## Instructions to follow
In the records, find each line where "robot" occurs, and copy it.

Collected data
○ ○ ○ ○ ○ ○ ○

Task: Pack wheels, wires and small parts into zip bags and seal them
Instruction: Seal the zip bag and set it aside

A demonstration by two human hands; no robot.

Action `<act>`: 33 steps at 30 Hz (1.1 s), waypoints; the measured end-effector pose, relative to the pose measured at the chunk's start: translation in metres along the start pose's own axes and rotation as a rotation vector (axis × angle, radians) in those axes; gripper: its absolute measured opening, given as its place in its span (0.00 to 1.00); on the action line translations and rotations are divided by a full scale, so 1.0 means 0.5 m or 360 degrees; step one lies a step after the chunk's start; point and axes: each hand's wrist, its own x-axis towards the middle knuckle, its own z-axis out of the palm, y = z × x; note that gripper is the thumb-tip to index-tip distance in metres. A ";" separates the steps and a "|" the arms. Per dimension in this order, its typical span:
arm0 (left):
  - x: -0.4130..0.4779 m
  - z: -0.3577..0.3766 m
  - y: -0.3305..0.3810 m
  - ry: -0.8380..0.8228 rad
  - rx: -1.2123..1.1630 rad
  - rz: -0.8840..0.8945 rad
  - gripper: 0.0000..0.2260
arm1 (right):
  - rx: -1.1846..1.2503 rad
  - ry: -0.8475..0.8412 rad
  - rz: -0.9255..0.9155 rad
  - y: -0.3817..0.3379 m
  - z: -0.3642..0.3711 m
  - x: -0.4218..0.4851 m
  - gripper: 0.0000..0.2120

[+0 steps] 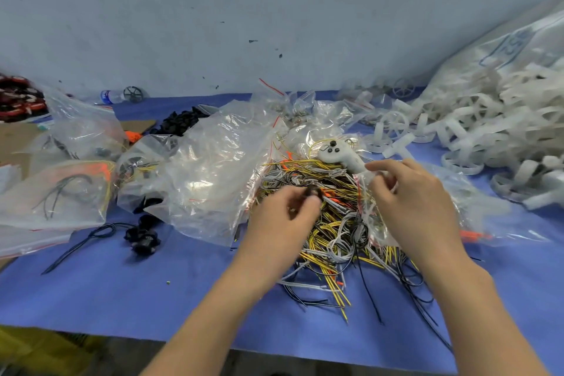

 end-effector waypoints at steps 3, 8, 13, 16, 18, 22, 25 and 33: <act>0.018 0.072 0.022 -0.0233 -0.0074 0.0015 0.10 | 0.0108 0.0060 0.0011 0.005 -0.006 0.003 0.11; 0.050 0.149 0.067 -0.0544 -0.0360 -0.0047 0.11 | 0.0340 0.0167 0.0116 0.025 -0.032 0.004 0.12; 0.063 0.182 0.100 -0.0920 -0.0025 0.0214 0.14 | 0.0532 0.0275 0.0155 0.051 -0.072 -0.003 0.04; 0.066 0.193 0.111 -0.0965 0.0175 0.0345 0.12 | 0.0626 0.0343 0.0147 0.055 -0.095 -0.006 0.05; 0.063 0.204 0.111 -0.0888 0.0364 0.0409 0.10 | 0.0673 0.0360 0.0121 0.055 -0.105 -0.009 0.07; 0.059 0.211 0.111 -0.0641 0.0794 0.0443 0.09 | 0.0669 0.0318 0.0113 0.056 -0.113 -0.013 0.06; 0.067 0.190 0.112 -0.0357 0.0761 0.0552 0.13 | 0.0658 0.0300 0.0117 0.057 -0.116 -0.014 0.04; 0.084 0.149 0.075 -0.0205 0.0500 0.0515 0.11 | 0.0426 0.0178 0.0070 0.045 -0.106 -0.042 0.14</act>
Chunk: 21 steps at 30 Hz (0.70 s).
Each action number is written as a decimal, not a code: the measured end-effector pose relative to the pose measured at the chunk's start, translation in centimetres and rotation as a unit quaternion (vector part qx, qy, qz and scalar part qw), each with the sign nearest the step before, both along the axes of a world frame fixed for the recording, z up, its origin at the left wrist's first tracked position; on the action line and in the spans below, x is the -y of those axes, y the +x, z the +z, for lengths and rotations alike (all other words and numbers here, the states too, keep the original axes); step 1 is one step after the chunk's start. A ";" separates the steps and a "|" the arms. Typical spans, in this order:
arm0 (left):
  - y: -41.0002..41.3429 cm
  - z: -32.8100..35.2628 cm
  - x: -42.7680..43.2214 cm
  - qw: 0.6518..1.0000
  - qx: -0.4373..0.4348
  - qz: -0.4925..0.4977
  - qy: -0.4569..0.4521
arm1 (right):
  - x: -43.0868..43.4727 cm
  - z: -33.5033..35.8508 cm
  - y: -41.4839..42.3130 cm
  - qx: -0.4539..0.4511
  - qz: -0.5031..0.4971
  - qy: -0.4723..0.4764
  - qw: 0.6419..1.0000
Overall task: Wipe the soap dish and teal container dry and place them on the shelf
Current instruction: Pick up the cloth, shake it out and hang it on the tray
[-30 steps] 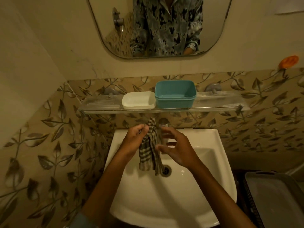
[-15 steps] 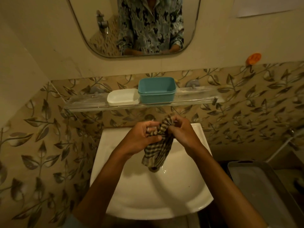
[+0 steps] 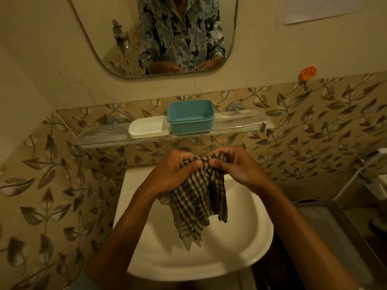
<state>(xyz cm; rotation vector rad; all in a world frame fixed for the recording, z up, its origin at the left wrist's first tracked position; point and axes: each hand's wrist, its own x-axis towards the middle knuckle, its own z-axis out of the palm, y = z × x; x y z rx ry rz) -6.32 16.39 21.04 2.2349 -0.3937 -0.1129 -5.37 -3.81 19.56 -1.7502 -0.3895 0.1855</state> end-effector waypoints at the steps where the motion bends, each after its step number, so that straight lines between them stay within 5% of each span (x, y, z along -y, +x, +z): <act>1: 0.1 0.0 -0.2 1.000 -0.003 0.005 0.005 | 0.3 0.4 0.1 0.004 -0.001 -0.010 1.000; 7: -0.1 -1.4 -1.8 0.998 0.021 -0.043 0.036 | 1.4 1.7 0.1 0.041 -0.035 -0.047 0.997; 18: 1.0 -0.7 0.8 0.990 0.125 -0.007 -0.069 | 5.8 1.6 -1.3 0.125 -0.210 0.024 0.969; 21: 1.2 -1.4 3.5 0.996 0.070 -0.023 -0.058 | 7.5 0.6 -2.0 0.127 -0.223 -0.072 0.964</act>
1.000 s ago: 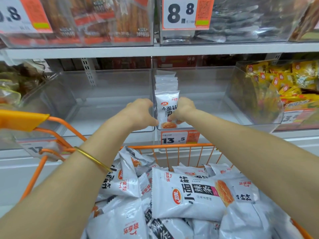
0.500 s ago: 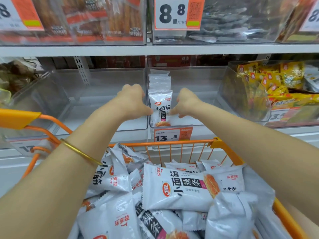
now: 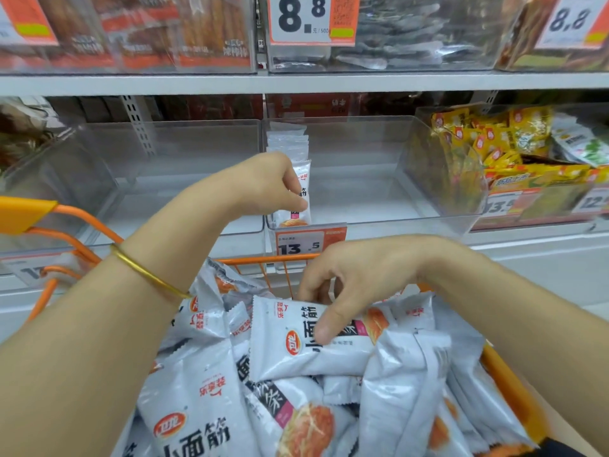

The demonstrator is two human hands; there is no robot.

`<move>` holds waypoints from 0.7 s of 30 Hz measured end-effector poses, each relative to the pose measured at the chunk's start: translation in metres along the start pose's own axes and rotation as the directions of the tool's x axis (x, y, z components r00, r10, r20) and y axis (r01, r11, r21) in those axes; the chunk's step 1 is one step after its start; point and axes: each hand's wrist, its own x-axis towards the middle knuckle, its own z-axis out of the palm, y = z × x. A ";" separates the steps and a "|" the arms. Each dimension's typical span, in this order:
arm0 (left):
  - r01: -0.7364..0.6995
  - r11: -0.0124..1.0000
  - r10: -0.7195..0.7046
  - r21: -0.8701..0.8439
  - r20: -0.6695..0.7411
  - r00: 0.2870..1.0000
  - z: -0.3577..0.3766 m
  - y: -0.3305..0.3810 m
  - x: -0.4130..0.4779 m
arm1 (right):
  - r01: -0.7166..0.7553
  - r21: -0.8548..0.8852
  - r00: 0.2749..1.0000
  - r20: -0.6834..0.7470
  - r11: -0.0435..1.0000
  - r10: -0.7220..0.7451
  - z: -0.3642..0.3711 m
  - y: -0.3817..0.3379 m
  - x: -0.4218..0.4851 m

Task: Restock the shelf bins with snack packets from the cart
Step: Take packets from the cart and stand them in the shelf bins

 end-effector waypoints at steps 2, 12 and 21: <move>0.008 1.000 -0.008 -0.012 0.018 1.000 -0.002 -0.001 0.000 | 0.027 0.083 1.000 0.007 0.996 -0.028 0.000 0.003 0.002; 0.180 0.983 -0.166 0.035 -0.249 0.954 -0.002 -0.033 0.017 | 0.201 0.844 0.817 -0.424 0.497 0.391 -0.054 0.029 0.019; 0.205 0.976 -0.201 0.071 -0.060 0.978 0.008 -0.050 0.013 | 0.306 0.635 0.579 -0.715 0.709 0.391 -0.070 0.030 0.075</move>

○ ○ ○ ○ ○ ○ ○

## Task answer
A demonstration by two human hands; no robot.
The demonstrator is two human hands; there is no robot.

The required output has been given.